Commenta così la notizia Giuliano Giuliani, padre di Carlo rimasto ucciso durante gli scontri del G8 di Genova nel 2001: “Ogni tanto arriva una sentenza corretta, ma continuo a pensare che non si sono mai presi provvedimenti contro quei magistrati che avevano detto che Cucchi fosse morto per malnutrizione“. “Per la prima volta i giudici si comportano in modo giusto. Sono contento per Stefano, per la sua famiglia, che al contrario nostro ha avuto giustizia”, dichiarato Guido Magherini, padre di Riccardo. Sue figlio è morto nel 2004, a 39 anni, a Firenze, colto da un infarto durante un fermo dei carabinieri.

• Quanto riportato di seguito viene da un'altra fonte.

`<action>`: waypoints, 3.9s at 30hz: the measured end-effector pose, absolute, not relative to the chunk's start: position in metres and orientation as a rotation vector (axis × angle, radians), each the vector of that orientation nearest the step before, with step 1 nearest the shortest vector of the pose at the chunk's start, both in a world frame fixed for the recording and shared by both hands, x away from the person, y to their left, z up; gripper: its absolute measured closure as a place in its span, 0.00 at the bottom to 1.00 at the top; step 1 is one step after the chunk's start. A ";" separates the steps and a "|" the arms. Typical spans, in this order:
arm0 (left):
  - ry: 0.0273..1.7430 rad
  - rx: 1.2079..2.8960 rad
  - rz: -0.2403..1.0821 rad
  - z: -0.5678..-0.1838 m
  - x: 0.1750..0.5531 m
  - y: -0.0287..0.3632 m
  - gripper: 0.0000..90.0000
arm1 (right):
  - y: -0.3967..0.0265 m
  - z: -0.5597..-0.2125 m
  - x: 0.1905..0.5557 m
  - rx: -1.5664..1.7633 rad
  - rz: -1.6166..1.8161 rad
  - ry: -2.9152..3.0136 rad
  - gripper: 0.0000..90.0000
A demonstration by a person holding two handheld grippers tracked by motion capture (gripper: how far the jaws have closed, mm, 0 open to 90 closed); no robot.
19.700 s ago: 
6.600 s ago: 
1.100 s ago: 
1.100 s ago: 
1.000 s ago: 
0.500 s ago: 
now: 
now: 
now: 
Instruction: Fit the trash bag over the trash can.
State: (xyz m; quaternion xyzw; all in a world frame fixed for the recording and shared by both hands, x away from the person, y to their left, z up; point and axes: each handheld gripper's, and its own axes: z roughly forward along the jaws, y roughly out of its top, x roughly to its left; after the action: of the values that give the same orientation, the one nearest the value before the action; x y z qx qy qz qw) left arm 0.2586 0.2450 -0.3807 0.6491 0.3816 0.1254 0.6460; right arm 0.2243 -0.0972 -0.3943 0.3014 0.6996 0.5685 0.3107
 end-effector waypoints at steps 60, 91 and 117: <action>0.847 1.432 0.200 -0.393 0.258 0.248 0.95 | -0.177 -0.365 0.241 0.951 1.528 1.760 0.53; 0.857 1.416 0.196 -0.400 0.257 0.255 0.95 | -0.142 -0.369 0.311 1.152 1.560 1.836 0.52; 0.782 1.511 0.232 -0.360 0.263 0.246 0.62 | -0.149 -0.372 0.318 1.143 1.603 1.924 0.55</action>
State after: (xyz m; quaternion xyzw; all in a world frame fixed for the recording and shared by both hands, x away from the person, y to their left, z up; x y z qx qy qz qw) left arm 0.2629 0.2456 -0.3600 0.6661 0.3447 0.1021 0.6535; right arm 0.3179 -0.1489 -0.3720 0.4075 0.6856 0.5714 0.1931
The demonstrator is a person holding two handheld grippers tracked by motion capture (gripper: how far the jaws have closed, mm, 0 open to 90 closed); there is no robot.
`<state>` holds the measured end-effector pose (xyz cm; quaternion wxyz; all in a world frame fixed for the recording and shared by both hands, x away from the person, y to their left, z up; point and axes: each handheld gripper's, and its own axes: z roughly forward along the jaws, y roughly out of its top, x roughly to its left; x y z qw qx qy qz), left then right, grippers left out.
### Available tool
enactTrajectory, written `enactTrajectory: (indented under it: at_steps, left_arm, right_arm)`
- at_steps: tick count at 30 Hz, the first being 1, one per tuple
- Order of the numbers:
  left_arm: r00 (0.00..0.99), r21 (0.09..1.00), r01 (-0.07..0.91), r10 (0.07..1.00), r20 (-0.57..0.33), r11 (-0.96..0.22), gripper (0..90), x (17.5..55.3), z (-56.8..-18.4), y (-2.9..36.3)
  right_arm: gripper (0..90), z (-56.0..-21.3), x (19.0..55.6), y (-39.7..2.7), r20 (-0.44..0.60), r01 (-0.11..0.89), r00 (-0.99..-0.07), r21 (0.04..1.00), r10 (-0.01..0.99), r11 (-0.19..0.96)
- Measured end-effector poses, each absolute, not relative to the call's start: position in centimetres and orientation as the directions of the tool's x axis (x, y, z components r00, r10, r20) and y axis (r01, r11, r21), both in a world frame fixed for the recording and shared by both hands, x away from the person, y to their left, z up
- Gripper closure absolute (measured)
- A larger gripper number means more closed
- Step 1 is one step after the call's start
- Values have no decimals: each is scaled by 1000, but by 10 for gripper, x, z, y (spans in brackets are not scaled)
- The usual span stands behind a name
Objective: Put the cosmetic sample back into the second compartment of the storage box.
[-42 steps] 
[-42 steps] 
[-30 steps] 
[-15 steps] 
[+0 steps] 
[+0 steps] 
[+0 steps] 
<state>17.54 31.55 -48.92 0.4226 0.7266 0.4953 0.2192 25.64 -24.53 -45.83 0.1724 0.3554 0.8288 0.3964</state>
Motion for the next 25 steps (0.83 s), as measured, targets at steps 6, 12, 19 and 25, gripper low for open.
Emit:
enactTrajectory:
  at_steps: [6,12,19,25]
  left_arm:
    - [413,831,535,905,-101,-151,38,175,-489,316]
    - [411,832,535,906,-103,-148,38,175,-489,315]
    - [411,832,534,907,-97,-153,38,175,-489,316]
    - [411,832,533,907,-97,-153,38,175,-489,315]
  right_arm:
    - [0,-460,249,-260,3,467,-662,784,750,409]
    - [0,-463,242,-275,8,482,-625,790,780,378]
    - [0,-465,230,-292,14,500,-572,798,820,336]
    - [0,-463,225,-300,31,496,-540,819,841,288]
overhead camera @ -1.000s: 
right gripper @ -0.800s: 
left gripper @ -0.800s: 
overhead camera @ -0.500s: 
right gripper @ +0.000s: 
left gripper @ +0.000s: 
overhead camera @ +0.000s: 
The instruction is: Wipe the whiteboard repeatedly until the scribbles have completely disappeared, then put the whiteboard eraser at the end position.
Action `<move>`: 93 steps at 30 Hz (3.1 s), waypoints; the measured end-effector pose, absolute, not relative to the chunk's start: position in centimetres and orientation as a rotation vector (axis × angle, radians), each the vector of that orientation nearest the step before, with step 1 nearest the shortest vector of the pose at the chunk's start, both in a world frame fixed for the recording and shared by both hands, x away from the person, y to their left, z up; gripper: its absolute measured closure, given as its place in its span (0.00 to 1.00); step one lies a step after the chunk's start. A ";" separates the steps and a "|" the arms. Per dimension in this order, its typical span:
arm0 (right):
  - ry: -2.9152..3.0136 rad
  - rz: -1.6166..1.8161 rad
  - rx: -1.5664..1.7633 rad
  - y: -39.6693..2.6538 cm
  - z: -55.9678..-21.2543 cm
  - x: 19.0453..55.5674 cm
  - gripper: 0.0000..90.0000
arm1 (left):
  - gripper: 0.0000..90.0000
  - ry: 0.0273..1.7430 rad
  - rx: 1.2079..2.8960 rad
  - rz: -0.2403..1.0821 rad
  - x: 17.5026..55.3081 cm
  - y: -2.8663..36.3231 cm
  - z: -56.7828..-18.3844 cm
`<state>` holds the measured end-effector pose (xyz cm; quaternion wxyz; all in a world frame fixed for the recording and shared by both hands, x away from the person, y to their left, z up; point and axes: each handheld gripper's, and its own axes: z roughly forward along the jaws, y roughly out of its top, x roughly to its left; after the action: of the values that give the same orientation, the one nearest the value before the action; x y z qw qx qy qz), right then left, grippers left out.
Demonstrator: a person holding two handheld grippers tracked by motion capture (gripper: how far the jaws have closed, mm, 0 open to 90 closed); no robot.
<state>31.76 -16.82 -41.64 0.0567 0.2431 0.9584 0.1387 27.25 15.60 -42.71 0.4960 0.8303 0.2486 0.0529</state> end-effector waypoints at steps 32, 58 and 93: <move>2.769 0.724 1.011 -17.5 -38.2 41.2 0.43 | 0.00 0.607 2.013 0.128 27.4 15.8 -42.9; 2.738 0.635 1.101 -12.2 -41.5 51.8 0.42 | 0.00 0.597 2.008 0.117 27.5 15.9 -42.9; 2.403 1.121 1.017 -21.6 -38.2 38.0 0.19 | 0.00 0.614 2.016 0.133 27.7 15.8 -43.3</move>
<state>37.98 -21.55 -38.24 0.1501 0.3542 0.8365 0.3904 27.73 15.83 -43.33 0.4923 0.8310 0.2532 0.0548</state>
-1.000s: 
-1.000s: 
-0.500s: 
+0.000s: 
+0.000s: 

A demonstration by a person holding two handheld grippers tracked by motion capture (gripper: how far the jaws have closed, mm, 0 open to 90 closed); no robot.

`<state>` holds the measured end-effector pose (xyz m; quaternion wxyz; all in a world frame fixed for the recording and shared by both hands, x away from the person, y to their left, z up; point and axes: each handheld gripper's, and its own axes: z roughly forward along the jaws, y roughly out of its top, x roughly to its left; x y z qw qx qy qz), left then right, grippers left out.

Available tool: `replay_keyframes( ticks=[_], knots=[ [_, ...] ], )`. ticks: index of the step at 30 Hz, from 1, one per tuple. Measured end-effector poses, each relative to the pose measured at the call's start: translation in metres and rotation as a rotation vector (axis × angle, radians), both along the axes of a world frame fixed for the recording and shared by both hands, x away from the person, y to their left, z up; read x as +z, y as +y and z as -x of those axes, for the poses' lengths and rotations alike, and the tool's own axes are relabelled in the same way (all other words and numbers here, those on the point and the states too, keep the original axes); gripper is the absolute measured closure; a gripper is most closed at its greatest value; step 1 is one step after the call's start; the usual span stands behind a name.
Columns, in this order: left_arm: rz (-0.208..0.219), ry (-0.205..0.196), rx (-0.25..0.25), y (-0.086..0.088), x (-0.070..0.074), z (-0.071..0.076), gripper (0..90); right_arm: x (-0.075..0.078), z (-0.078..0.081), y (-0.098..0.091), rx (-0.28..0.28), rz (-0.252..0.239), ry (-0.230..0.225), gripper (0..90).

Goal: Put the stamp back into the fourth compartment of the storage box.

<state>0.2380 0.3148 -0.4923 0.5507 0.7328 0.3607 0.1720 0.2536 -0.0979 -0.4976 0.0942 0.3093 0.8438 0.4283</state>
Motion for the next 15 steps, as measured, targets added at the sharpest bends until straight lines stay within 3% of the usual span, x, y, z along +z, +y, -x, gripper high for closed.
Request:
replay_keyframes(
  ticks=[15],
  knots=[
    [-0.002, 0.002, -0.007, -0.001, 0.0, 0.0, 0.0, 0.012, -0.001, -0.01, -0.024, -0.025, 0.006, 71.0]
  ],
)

“Ne sono contenta, la giustizia per Stefano alimenta la speranza di giustizia anche per gli altri casi simili”, così Patrizia Moretti, madre di Federico Aldrovandi, morto a 18 anni nel 2005 durante un controllo della polizia. “E’ una bella notizia, chi ha sbagliato doveva pagare perché il ragazzo non poteva morire da solo come sono morti tutti gli altri”, ha dichiarato Lucia Uva, sorella di Giuseppe, morto nel 2008 dopo essere stato fermato dai militari. “Questo è un inizio, chi ha sbagliato è giusto che paghi per i propri errori”, ha aggiunto.